Yaoping Ruan and Vivek Pai
Department of Computer Science
Princeton University
{yruan,vivek}@cs.princeton.edu
For operating system intensive applications, the ability of designers
to understand system call performance behavior is essential to
achieving high performance. Conventional performance tools, such as
monitoring tools and profilers, collect and present their information
off-line or via out-of-band channels. We believe that making this
information first-class and exposing it to applications via
in-band channels on a per-call basis presents opportunities for
performance analysis and tuning not available via other mechanisms.
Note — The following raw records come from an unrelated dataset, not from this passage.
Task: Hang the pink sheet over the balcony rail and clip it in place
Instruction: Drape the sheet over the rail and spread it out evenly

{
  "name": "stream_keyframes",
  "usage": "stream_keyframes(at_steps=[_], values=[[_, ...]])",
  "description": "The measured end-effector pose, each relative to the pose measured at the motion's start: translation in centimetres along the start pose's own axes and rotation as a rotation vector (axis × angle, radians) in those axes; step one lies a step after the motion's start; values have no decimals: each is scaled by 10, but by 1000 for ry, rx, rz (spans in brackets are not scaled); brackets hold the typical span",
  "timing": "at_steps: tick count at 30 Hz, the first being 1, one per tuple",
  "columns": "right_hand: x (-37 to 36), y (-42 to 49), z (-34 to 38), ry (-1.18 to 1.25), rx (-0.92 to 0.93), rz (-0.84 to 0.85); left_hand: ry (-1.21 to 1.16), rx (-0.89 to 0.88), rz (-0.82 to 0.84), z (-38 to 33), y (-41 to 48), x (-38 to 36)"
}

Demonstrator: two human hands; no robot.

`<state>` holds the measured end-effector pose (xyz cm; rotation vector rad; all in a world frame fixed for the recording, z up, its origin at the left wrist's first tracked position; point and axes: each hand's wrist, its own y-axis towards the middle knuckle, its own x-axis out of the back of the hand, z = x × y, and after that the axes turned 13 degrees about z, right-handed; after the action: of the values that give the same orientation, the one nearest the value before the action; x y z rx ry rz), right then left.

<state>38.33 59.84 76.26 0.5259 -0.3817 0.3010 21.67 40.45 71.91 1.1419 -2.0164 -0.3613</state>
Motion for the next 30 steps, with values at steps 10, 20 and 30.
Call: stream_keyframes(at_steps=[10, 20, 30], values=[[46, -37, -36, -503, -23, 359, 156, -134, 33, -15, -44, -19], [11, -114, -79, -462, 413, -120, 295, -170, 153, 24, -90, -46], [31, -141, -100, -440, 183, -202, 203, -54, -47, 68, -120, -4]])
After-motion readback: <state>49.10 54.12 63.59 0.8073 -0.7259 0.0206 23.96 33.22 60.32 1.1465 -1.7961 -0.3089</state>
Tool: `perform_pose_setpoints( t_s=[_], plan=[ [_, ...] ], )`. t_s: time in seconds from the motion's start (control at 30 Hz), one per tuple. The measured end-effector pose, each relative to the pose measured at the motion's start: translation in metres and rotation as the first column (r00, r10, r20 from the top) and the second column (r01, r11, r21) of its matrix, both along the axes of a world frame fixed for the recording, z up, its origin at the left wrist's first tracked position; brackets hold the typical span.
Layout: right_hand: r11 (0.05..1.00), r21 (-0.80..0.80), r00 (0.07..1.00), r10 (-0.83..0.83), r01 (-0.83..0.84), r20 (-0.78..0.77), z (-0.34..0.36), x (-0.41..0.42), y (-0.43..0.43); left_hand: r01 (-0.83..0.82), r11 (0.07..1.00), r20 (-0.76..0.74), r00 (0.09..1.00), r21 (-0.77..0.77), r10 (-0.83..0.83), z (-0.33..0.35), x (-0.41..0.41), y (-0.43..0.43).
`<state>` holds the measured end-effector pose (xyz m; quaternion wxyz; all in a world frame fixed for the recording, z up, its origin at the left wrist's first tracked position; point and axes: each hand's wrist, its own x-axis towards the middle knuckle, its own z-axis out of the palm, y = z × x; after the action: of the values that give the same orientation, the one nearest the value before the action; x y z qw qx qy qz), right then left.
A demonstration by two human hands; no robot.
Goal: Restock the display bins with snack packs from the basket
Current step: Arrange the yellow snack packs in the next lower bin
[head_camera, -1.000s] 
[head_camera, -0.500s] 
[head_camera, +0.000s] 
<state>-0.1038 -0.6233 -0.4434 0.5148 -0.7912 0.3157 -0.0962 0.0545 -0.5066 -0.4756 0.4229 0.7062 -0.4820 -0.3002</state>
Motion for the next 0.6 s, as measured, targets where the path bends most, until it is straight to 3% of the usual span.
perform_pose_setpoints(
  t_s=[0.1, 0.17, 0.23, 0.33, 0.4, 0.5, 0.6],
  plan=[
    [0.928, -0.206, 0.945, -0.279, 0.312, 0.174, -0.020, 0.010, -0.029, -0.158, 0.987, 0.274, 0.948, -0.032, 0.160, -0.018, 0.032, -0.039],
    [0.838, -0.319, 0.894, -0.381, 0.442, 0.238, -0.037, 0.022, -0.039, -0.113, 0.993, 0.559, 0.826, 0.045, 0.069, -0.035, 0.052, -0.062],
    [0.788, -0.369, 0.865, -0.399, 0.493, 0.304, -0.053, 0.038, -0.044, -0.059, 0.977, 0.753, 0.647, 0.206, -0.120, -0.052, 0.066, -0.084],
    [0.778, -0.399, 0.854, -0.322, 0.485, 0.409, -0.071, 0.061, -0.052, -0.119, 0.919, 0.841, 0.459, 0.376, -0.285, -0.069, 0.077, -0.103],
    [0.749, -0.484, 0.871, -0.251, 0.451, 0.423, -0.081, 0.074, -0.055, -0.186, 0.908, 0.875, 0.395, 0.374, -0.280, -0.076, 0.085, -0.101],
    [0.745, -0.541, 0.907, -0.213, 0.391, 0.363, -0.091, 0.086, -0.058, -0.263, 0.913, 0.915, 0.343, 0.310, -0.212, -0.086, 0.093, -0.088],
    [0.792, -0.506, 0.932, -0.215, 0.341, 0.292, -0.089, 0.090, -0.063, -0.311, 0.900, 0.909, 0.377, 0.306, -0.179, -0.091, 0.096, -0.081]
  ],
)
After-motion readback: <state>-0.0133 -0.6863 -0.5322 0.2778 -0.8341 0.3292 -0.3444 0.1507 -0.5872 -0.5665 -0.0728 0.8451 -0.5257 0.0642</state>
Furthermore, our approach provides direct feedback to applications on
time spent in the kernel, resource contention, and time spent blocked,
allowing them to immediately observe how their actions affect kernel
behavior. Not only does this approach provide greater
transparency into the workings of the kernel, but it also allows
applications to control how performance information is collected,
filtered, and correlated with application-level events.
To demonstrate the power of this approach, we show that our implementation, DeBox, obtains precise information about OS behavior at low cost, and that it can be used in debugging and tuning application performance on complex workloads. In particular, we focus on the industry-standard SpecWeb99 benchmark running on the Flash Web Server. Using DeBox, we are able to diagnose a series of problematic interactions between the server and the OS. Addressing these issues as well as other optimization opportunities generates an overall factor of four improvement in our SpecWeb99 score, throughput gains on other benchmarks, and latency reductions ranging from a factor of 4 to 47.